UT History Matters in Affirmative Action Case
(Special to The Root) --Within five weeks of the 1954 Supreme Court decision in Brown v. Board of Education outlawing segregation, the University of Texas named its newest dormitory in honor of Col. William Simkins, a law-school professor from 1899 to 1929. Prior to joining UT's faculty, Simkins organized a Ku Klux Klan chapter in Florida that murdered 25 former slaves in the years following emancipation. While at UT, Simkins delivered well-received annual lectures in which he bragged about exploits as "a criminal and a terrorist, a gun-toting, mask-wearing, night-riding Klansman."

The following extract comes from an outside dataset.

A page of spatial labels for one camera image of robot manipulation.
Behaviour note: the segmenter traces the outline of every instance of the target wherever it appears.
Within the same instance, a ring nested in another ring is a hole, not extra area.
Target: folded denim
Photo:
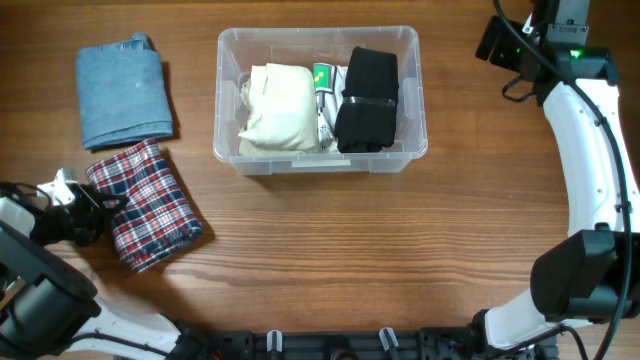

This week the Supreme Court will hear Fisher v. University of Texas, a case challenging UT's affirmative action program. The Supreme Court has said: "Context matters when reviewing race-based governmental action under the Equal Protection Clause." When the court addresses affirmative action at a public Southern university for the first time, the context of its being in a Confederate state with a prominent history of state-sanctioned racial animus must be squarely confronted. Advancement Project's friend-of-the-court brief (pdf) details how the state's and the university's racist histories still pervade the Austin campus.
The university's action in naming a noted dormitory for an avowed criminal symbolized the culture of the university for the next 55 years. It took at least two decades after Brown before more than a very few black students even gained admission to UT.
Read the full story at theroot.com.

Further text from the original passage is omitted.